8 de novembro - Desacostumada animação reina desde alguns dias em Manaus. Trata-se de organizar um grande baile em homenagem ao Sr. Tavares Bastos. Onde se realizará? Em que dia? A que hora? E, quanto às senhoras, que vestido havemos de botar, qual será a toalete da Sra...? Tais os motivos da animação. Essas delicadas questões foram enfim resolvidas e ficou aprovado que a "função" teria lugar no dia cinco deste mês, no "Palácio". Este é o nome invariavelmente dado à residência do Presidente, mesmo quando ela consiste numa pequena casa, modesta demais para carregar o pomposo título. A noite do dia marcado não foi tão favorável como se desejava; esteve muito escura, e, como o luxo de carruagens é totalmente desconhecido, os grupos atravessam às carreiras as ruas iluminadas por lanternas de mão. Aqui e ali, pelo caminho, via-se, num trecho de rua, surgir do escuro uma toalete de baile saltando por cima duma poça de lama. Entretanto, quando todos já haviam chegado, observei que nenhum dos vestidos sofrera muito com a caminhada pelas ruas. Era grande a variedade das toaletes; a seda e o cetim misturavam-se à lã e às gazes, e os rostos mostravam todas as tonalidades do negro ao branco, sem esquecer as cores acobreadas dos índios e dos mestiços. Não há aqui, com efeito, o menor preconceito de raça. Uma mulher preta — admitindo-se, já se vê, que seja livre — é tratada com a mesma consideração e obtém a mesma atenção que teria se fosse branca. Todavia, é raro encontrar-se na sociedade uma pessoa que seja absolutamente de pura raça negra, mas vêm-se numerosos mulatos e mamelucos, como chamam aos mestiços de índio e negro. Reina geralmente um certo constrangimento na sociedade brasileira, mesmo nas grandes cidades; com mais forte razão nas pequenas, onde, para evitar qualquer omissão, se exagera ainda mais o rigorismo das convenções sociais. Os brasileiros, com efeito, tão hospitaleiros e bons, são muito formalistas e enfatuados em matéria de etiqueta e cerimônias. As damas, ao chegarem, vão sentar-se em banquetas estofadas que estão colocadas ao longo das paredes do salão de danças; de tempos em tempos, um cavalheiro avança corajosamente até essa formidável linha de encantos femininos e diz algumas palavras; mas só mais tarde, depois que as danças dividem os convidados por grupos que se misturam é que a festa se torna realmente alegre.

Nos intervalos, as bandejas circulam, carregadas de doces e xícaras de chá e por volta de meia-noite a ceia é servida; as damas tomam lugar à mesa, tendo, de pé, por trás de cada uma, os seus cavalheiros.
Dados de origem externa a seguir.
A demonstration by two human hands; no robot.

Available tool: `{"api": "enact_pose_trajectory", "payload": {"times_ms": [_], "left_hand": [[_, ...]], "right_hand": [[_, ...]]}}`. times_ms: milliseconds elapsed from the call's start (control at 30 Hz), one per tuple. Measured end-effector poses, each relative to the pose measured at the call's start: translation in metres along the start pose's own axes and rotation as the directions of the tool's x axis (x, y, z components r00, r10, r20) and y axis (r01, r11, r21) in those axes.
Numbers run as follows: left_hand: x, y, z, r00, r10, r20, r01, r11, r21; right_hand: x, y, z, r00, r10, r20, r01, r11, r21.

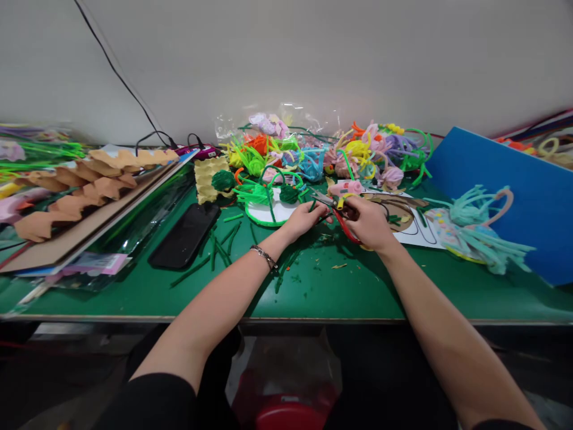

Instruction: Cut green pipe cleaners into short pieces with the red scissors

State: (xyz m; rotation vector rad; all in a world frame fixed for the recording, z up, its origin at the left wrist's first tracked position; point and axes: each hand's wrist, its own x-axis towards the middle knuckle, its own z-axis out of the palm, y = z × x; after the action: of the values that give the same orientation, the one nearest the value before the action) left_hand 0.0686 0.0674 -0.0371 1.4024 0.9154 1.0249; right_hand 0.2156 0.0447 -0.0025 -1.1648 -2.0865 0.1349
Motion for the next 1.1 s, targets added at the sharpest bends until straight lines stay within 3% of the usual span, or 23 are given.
{"api": "enact_pose_trajectory", "payload": {"times_ms": [300, 500, 700, 867, 967, 1100], "left_hand": [[0.0, 0.0, -0.001, 0.999, 0.015, 0.037, -0.016, 1.0, 0.019], [0.0, -0.002, -0.003, 0.999, 0.008, 0.051, -0.01, 0.999, 0.041], [0.0, -0.001, -0.002, 0.998, 0.009, 0.063, -0.012, 0.998, 0.056], [-0.003, 0.002, -0.002, 0.995, 0.024, 0.092, -0.03, 0.998, 0.06], [-0.003, 0.001, -0.001, 0.99, 0.083, 0.113, -0.098, 0.987, 0.127], [-0.002, -0.005, 0.005, 0.976, 0.205, 0.067, -0.216, 0.922, 0.321]], "right_hand": [[0.0, 0.0, 0.005, 0.987, 0.055, -0.153, -0.049, 0.998, 0.047], [-0.001, 0.004, 0.007, 0.97, 0.186, -0.154, -0.144, 0.958, 0.249], [0.0, 0.001, -0.004, 0.941, 0.256, -0.222, -0.138, 0.888, 0.438], [-0.005, -0.007, -0.014, 0.971, 0.228, -0.067, -0.144, 0.789, 0.598], [-0.005, -0.011, -0.013, 0.975, 0.22, -0.008, -0.18, 0.815, 0.55], [-0.002, -0.012, -0.011, 0.965, 0.261, -0.025, -0.213, 0.836, 0.506]]}}
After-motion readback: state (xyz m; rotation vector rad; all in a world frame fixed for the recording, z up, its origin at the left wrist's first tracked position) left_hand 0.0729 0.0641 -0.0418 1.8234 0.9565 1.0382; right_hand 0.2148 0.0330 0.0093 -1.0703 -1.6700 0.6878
Principiam logo os brindes e as saúdes, feitos e recebidos com entusiasmo. E o baile recomeça. Estavam as danças muito animadas quando, entrando no porto, o paquete vindo de Pará ficou todo iluminado e soltou girândolas e foguetes em sinal de regozijo pelas boas notícias da guerra. A alegria chegou ao auge; as quadrilhas, interrompidas, sucederam-se ruidosas manifestações de júbilo. A maioria dos assistentes passou a noite em claro e dirigiu-se para bordo do navio para receber os jornais; não tardamos em saber que uma vitória decisiva fora ganha sobre os paraguaios em Uruguaiana, onde o Imperador comandava em pessoa. Dizem que foram feitos aí sete mil prisioneiros. No dia seguinte, foi dado um novo baile para comemorar a vitória, de modo que em Manaus, cujos habitantes se queixam de levar uma vida triste, houve esta semana um turbilhão de alegria absolutamente excepcional.


Viagem ao Brasil, 1865-1866. Louis Agassiz e Elisabeth Cary Agassiz.